- [Records for the task]:
|---|
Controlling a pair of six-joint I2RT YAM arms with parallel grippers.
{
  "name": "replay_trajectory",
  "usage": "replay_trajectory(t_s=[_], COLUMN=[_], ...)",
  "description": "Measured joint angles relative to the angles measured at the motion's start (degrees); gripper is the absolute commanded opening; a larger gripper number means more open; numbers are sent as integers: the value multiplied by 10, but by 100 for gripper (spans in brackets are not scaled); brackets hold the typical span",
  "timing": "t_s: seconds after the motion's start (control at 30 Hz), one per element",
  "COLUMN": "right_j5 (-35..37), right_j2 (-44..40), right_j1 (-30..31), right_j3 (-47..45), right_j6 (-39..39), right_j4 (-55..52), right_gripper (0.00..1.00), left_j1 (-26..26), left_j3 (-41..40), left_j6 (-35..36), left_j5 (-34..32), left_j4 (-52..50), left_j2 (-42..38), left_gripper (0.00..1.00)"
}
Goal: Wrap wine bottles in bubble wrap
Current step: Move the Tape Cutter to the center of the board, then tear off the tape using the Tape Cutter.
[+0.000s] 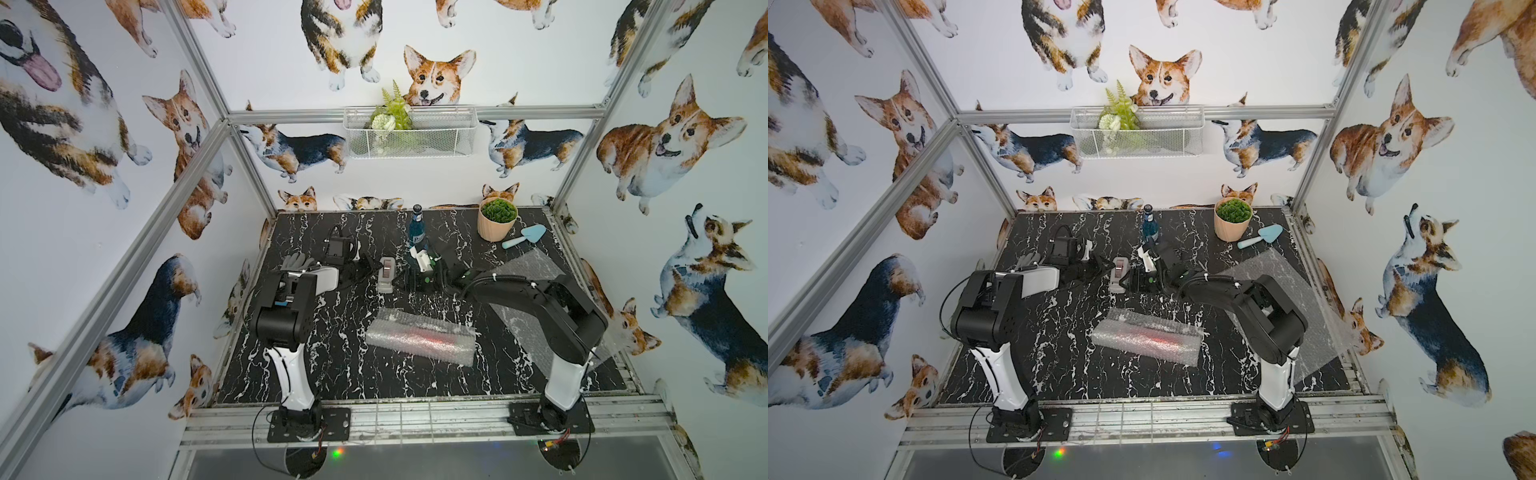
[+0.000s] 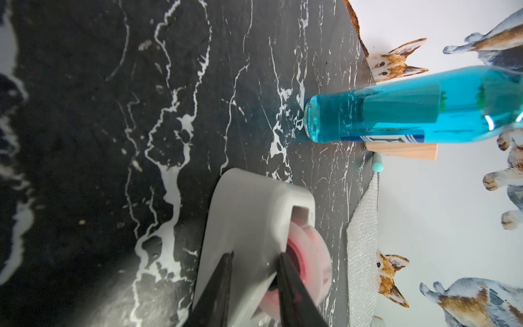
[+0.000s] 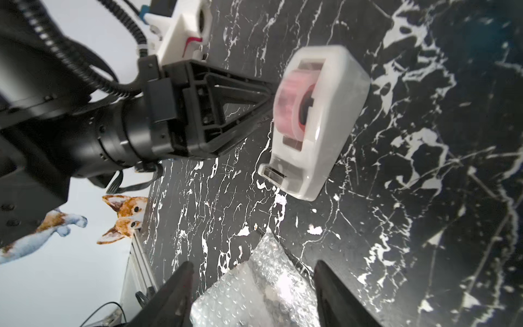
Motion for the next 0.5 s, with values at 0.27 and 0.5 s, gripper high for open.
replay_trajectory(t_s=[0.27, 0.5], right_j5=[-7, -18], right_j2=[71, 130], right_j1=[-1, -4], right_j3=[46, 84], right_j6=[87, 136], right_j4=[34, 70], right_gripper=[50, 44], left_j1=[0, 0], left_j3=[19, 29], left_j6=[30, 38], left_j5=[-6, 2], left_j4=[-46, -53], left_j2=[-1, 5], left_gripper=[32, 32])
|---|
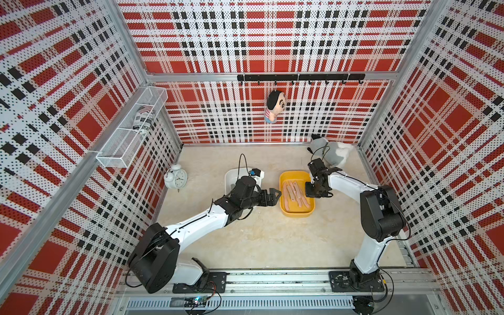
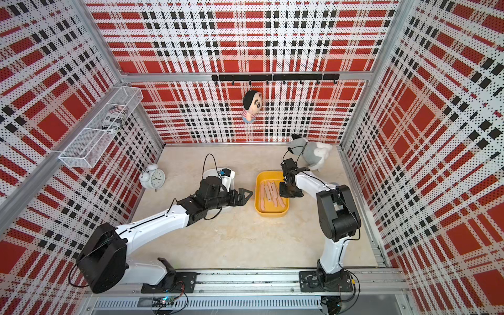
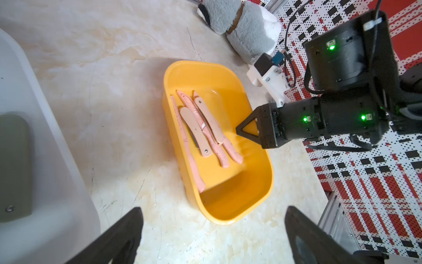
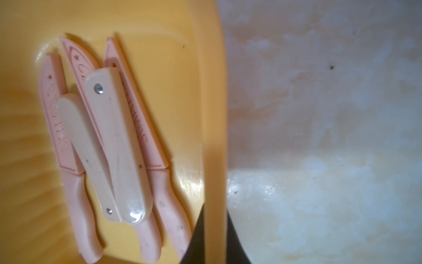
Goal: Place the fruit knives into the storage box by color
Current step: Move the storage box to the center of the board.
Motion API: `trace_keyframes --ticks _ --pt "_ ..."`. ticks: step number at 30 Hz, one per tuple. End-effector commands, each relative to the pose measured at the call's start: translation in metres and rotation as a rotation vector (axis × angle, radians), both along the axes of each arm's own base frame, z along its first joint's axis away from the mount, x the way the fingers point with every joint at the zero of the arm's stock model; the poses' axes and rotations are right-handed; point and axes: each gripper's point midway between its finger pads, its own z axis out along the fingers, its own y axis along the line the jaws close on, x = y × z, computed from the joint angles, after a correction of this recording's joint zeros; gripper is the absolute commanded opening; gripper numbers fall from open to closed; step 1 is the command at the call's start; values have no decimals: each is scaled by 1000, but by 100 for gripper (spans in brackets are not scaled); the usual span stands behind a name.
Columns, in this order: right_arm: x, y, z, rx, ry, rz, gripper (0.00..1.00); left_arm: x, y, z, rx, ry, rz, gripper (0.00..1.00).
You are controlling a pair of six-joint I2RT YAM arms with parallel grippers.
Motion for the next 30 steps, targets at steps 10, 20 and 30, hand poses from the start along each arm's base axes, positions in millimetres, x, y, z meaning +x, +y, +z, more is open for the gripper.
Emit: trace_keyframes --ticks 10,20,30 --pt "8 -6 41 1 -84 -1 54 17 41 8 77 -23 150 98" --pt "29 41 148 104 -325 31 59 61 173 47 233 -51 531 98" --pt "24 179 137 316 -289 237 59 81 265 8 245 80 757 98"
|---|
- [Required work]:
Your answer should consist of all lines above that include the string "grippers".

- [Output below]:
Controlling a pair of six-joint I2RT YAM arms with parallel grippers.
You are controlling a pair of six-joint I2RT YAM arms with parallel grippers.

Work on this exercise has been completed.